Saturday, March 24, 2012

The Cure is the Pain

Will you allow yourself to be challenged? I think that's the question.

Anybody, fool and genius alike, can defend themselves. Justify themselves. Can effortlessly manipulate logic and reason to see themselves as right in their own minds. Not only is this common and easy, but it is one of the rules of human nature.

All things being equal, you will follow the path of least resistance. Your human nature never wants to take the blame--if you don't conciously militate against it you'll stack the deck in your favor every time.

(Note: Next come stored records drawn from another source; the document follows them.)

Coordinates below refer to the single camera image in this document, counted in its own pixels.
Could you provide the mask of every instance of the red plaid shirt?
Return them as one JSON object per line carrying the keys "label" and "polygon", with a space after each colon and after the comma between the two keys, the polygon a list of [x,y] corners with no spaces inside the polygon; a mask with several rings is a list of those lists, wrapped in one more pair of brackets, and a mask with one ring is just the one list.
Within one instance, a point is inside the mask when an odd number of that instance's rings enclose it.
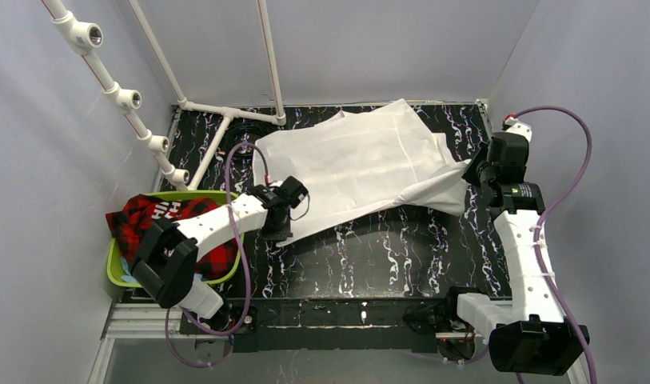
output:
{"label": "red plaid shirt", "polygon": [[[121,211],[106,214],[106,220],[111,234],[118,241],[120,254],[131,265],[138,246],[154,219],[169,218],[175,221],[194,218],[217,207],[211,198],[166,202],[161,198],[139,194],[131,198]],[[231,240],[201,258],[195,271],[209,280],[222,278],[233,268],[236,257],[237,244]]]}

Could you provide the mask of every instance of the white fabric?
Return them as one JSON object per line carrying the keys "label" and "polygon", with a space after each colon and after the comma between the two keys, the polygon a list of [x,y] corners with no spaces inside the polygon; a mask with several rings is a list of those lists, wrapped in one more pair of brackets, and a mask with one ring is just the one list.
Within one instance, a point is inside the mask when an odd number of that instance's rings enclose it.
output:
{"label": "white fabric", "polygon": [[[309,212],[292,222],[285,246],[365,214],[402,204],[462,214],[467,162],[455,162],[444,134],[432,134],[416,112],[398,100],[363,114],[339,113],[303,130],[257,140],[271,180],[294,176],[310,194]],[[254,183],[264,170],[254,153]],[[292,211],[301,216],[306,201]]]}

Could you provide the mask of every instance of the plastic basket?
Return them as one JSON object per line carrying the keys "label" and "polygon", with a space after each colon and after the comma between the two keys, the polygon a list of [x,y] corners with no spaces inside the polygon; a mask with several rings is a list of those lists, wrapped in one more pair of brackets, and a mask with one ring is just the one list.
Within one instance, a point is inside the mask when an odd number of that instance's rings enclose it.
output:
{"label": "plastic basket", "polygon": [[[225,200],[225,191],[221,190],[175,190],[170,192],[156,192],[153,194],[146,194],[147,196],[155,196],[172,202],[175,200],[190,200],[193,198],[212,198],[219,206],[226,204]],[[237,194],[231,193],[233,199],[237,197]],[[245,235],[241,235],[241,241],[245,240]],[[133,282],[125,282],[122,280],[122,276],[125,275],[125,271],[122,269],[122,260],[121,260],[120,250],[118,248],[118,242],[113,239],[110,242],[110,247],[108,248],[108,279],[110,279],[113,284],[116,286],[125,286],[129,288],[141,288],[141,284]],[[222,282],[228,281],[233,277],[235,271],[237,271],[237,266],[240,265],[240,251],[237,252],[237,257],[235,258],[235,264],[230,272],[217,280],[210,280],[206,282],[209,285],[221,284]]]}

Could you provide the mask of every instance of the black marble tabletop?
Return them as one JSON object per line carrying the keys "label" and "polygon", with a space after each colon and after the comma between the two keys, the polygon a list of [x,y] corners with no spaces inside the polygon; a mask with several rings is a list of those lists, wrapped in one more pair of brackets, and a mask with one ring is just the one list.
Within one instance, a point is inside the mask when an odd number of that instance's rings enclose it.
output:
{"label": "black marble tabletop", "polygon": [[[374,106],[288,107],[280,129],[307,128],[343,109],[360,113]],[[445,133],[455,160],[471,158],[486,140],[476,105],[413,107],[432,132]],[[274,114],[272,108],[248,109]],[[221,122],[218,114],[183,111],[170,161],[194,173]],[[199,189],[223,190],[225,158],[216,153]],[[233,189],[253,182],[251,159],[235,160]],[[162,190],[172,190],[164,181]],[[509,296],[508,272],[493,224],[478,191],[469,187],[466,210],[455,217],[420,206],[400,206],[345,222],[286,247],[245,235],[255,298],[441,298],[450,286],[477,286]],[[241,269],[220,290],[242,298]]]}

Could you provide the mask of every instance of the black cable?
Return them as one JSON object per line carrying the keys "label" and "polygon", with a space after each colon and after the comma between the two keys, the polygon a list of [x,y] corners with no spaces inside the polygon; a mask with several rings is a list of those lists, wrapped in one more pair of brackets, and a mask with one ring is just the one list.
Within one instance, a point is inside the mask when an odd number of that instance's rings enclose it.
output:
{"label": "black cable", "polygon": [[[244,120],[231,124],[223,135],[219,145],[222,154],[228,154],[230,150],[239,142],[250,142],[254,144],[258,139],[271,134],[277,130],[277,127],[269,122],[259,122],[257,120]],[[235,158],[251,158],[253,151],[251,149],[238,151]]]}

I was thinking about someone I know, and thinking about how for them their extent of life beyond work is to get home and turn the TV on. For them that is the path of least resistance. And to deviate from that path would be to pick up a book or have a conversation with someone in their family.

I don't have a problem with watching too much TV, but my path of least resistance is to stick my nose in a book when I should be doing more productive things. Reading is my comfort zone, stepping out and doing something is a challenge.

One that I don't really enjoy.

In C.S. Lewis' "Great Divorce" the characters think their feet are being hurt when they step on the grass. The problem was that the grass was real; they had never experienced a reality as real as that grass. It seemed painful to them.

Real power showed up looking like abject weakness. The world was won by losing. Gain will always be disguised in pain.

This knowledge alone doesn't really do anything--I'm still reading too many books.